5.5 Empreiteiros terceirizados
Quando terceiros contratados estão envolvidos no descarte de informações confidenciais, é necessária a devida diligência para verificar sua conformidade com esta política e com todos os requisitos legais. Isso inclui a análise de seus procedimentos, certificações e histórico no manuseio de informações confidenciais.
Devem ser estabelecidos acordos por escrito com todos os terceiros contratados, descrevendo explicitamente suas obrigações de confidencialidade e os procedimentos que devem seguir para o descarte seguro. Esses contratos devem incluir disposições para auditoria e verificação de conformidade, garantindo que os contratados mantenham os mesmos padrões elevados da organização.
- Responsabilidades
Todos os membros da equipe são responsáveis por aderir a esta política e por relatar imediatamente quaisquer violações ou riscos potenciais ao seu supervisor ou ao Compliance Officer. A vigilância é essencial para evitar o acesso não autorizado a informações confidenciais.
Os supervisores devem garantir que os membros de suas equipes cumpram a política. Eles são responsáveis por fornecer os recursos e o suporte necessários para as práticas de descarte seguro e por relatar prontamente quaisquer problemas ou preocupações.
O Departamento de TI desempenha um papel fundamental no gerenciamento do descarte seguro de equipamentos eletrônicos. Ele tem a tarefa de implementar soluções técnicas para a destruição de dados e fornecer orientação e suporte a outros departamentos, conforme necessário.

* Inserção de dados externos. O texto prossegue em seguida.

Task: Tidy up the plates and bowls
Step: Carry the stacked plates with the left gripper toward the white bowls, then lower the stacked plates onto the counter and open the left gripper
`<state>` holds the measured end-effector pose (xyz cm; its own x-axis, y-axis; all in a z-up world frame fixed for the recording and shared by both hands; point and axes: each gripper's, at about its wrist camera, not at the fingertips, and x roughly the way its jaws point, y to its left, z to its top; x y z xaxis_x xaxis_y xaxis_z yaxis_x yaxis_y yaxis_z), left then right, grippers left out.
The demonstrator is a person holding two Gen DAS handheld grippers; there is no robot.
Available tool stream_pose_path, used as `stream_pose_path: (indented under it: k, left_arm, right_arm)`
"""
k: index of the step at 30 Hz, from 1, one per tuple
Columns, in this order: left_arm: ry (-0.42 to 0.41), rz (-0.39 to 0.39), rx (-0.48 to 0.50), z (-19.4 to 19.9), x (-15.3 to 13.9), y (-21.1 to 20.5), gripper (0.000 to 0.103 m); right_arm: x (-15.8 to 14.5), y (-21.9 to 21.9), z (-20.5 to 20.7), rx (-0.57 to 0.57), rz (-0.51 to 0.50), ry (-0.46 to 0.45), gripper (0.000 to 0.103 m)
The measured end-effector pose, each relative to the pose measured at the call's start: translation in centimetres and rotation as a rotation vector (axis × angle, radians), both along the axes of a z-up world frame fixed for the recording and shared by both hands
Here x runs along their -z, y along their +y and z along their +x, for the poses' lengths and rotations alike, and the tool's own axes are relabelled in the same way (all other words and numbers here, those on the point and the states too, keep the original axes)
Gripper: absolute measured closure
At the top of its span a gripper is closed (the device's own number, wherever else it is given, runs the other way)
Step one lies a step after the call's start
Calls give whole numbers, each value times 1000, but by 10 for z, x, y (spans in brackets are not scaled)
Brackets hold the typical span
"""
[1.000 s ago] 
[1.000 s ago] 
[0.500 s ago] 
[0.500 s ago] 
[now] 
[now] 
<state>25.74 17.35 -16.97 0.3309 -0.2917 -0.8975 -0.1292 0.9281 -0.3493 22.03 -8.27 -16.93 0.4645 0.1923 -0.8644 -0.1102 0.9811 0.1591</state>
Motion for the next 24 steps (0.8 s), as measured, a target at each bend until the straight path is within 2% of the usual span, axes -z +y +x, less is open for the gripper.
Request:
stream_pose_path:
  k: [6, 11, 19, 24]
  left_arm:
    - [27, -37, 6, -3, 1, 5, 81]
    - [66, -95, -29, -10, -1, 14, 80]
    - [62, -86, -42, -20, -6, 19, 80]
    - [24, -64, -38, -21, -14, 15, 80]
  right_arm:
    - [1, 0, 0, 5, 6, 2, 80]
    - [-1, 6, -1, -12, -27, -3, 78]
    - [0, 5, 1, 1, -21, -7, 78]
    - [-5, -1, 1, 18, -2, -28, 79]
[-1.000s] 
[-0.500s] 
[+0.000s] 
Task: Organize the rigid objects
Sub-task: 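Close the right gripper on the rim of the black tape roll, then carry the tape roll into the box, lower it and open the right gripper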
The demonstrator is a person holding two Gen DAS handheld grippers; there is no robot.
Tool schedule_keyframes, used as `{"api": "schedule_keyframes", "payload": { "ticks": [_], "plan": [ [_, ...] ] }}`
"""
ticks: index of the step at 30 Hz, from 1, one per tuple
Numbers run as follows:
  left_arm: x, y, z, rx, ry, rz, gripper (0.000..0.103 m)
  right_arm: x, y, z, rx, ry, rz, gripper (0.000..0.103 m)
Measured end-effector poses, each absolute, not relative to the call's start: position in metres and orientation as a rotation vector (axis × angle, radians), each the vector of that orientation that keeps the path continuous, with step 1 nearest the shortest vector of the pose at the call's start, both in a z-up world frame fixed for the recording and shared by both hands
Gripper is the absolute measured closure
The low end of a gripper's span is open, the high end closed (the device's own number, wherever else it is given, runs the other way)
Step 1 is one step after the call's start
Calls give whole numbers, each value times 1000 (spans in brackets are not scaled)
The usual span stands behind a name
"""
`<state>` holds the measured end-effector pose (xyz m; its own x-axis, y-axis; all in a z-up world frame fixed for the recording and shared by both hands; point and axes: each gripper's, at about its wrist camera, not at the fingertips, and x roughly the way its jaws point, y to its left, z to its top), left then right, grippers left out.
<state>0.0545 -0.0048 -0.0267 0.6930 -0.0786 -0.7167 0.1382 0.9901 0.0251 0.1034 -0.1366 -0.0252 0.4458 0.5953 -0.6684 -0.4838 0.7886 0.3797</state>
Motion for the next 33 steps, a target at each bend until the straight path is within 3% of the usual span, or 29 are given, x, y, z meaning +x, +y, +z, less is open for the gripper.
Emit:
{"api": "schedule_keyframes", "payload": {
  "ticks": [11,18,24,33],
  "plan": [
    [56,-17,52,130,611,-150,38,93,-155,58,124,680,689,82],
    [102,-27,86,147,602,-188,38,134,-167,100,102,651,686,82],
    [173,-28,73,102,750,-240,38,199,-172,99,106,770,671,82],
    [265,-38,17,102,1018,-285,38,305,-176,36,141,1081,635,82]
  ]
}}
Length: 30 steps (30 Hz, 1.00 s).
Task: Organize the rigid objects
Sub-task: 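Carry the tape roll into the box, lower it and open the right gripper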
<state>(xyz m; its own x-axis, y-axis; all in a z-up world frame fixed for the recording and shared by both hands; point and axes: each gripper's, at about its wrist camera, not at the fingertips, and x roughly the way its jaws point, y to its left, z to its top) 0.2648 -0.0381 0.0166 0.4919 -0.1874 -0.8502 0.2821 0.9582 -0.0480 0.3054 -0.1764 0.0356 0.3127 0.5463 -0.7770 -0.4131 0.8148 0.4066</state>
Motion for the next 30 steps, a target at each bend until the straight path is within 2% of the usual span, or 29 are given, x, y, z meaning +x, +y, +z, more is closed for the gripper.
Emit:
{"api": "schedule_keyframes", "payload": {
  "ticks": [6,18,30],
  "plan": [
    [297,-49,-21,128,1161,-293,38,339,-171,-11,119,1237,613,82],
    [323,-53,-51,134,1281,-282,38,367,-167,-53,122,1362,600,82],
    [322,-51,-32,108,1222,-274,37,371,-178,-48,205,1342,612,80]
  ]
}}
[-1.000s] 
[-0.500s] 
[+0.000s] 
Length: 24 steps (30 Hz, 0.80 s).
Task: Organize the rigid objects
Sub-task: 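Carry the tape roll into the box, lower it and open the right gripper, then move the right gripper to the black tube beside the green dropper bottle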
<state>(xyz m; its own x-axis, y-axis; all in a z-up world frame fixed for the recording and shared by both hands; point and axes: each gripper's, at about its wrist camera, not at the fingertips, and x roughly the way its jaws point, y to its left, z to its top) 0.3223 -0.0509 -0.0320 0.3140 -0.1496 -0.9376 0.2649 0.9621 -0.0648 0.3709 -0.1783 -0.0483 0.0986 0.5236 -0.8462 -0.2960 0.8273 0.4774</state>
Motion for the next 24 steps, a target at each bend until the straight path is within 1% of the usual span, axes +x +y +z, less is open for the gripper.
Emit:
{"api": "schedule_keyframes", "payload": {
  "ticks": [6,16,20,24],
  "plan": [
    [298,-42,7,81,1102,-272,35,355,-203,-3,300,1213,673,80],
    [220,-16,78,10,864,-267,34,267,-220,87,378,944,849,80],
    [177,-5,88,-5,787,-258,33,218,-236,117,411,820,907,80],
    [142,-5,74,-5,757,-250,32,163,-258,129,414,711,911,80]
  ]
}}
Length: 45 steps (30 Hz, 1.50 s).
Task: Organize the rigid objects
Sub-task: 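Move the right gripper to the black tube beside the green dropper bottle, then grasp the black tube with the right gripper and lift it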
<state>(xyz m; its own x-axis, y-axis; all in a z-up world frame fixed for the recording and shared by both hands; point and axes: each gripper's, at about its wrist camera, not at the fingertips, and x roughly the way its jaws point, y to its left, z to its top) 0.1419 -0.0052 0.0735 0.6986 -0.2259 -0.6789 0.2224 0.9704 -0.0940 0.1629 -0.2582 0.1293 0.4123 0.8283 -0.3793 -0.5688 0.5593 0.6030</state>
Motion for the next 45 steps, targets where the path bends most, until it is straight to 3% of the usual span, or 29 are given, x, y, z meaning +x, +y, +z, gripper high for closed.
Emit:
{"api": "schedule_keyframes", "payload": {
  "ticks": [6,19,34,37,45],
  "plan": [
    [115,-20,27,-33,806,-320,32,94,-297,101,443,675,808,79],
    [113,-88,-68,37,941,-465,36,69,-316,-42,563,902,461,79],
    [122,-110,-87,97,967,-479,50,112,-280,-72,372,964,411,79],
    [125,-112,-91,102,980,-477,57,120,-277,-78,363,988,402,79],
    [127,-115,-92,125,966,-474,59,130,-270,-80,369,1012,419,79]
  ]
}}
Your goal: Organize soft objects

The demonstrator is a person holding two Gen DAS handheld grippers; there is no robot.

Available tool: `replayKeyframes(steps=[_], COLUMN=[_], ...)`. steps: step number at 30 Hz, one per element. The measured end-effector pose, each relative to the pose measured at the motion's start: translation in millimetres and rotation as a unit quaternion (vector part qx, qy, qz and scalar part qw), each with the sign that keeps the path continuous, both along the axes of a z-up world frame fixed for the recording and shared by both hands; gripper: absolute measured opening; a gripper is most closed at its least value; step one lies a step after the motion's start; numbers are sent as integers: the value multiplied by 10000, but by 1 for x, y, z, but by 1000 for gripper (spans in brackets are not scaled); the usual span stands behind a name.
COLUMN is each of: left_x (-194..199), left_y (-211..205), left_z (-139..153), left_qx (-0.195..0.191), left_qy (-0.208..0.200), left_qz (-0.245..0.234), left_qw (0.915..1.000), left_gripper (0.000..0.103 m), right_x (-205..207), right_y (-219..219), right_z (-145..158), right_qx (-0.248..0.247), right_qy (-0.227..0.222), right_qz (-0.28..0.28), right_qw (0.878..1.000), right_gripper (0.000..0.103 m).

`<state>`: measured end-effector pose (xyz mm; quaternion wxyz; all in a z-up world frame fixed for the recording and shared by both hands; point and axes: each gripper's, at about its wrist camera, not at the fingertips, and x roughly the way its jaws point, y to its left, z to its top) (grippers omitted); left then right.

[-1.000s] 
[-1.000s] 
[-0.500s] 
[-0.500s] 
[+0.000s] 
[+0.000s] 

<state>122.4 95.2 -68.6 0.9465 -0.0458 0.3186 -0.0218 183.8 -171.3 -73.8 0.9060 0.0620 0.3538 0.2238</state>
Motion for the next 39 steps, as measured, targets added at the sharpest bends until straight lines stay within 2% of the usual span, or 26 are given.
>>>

O diretor de conformidade supervisiona a implementação dessa política em toda a organização. Isso inclui a realização de auditorias regulares para avaliar a conformidade, a solução de quaisquer problemas identificados e a atualização da política conforme necessário para refletir as mudanças nas leis ou nas práticas organizacionais.
- Treinamento
Para garantir a implementação efetiva, todos os funcionários e associados devem passar por um treinamento obrigatório sobre o descarte seguro de informações confidenciais. Esse treinamento será fornecido no momento da contratação e, posteriormente, anualmente. O treinamento abrangerá a importância do descarte seguro, os procedimentos específicos a serem seguidos e as implicações legais da não conformidade. A educação contínua reforça o compromisso da organização com a confidencialidade e equipa o pessoal com o conhecimento necessário para cumprir suas responsabilidades de forma eficaz.
- Conformidade e aplicação
A conformidade com esta política é obrigatória. O não cumprimento pode resultar em medidas disciplinares, inclusive a rescisão do contrato de trabalho ou de contratos. Em casos de má conduta intencional ou negligência grave, também poderão ser tomadas medidas legais. A organização tem o compromisso de aplicar esta política para proteger a confidencialidade das informações e manter a confiança dos clientes, parceiros e órgãos reguladores.
- Referências
Essa política é informada por várias peças importantes de legislação e orientação regulatória, incluindo:
- Lei de Portabilidade e Responsabilidade de Seguros de Saúde (HIPAA): Estabelece padrões nacionais para a proteção de informações de saúde.
- Lei de Confidencialidade de Informações Médicas da Califórnia (CMIA): Rege a privacidade das informações médicas no estado.
- Lei de Privacidade do Consumidor da Califórnia (CCPA): Fornece direitos aos consumidores com relação às suas informações pessoais.
- Regulamentos do Department of Health Care Services (DHCS): Supervisiona o Medi-Cal e programas relacionados.
Essas referências fornecem a estrutura legal dentro da qual esta política opera e enfatizam a importância da conformidade.
- Análise e revisão
Esta política será revisada anualmente para garantir que permaneça atualizada com os requisitos legais e as práticas recomendadas. Ela será revisada conforme necessário em resposta a mudanças na legislação, na tecnologia ou nos procedimentos organizacionais. O feedback da equipe e os resultados das auditorias de conformidade informarão as atualizações necessárias, garantindo que a política evolua para atender aos desafios emergentes.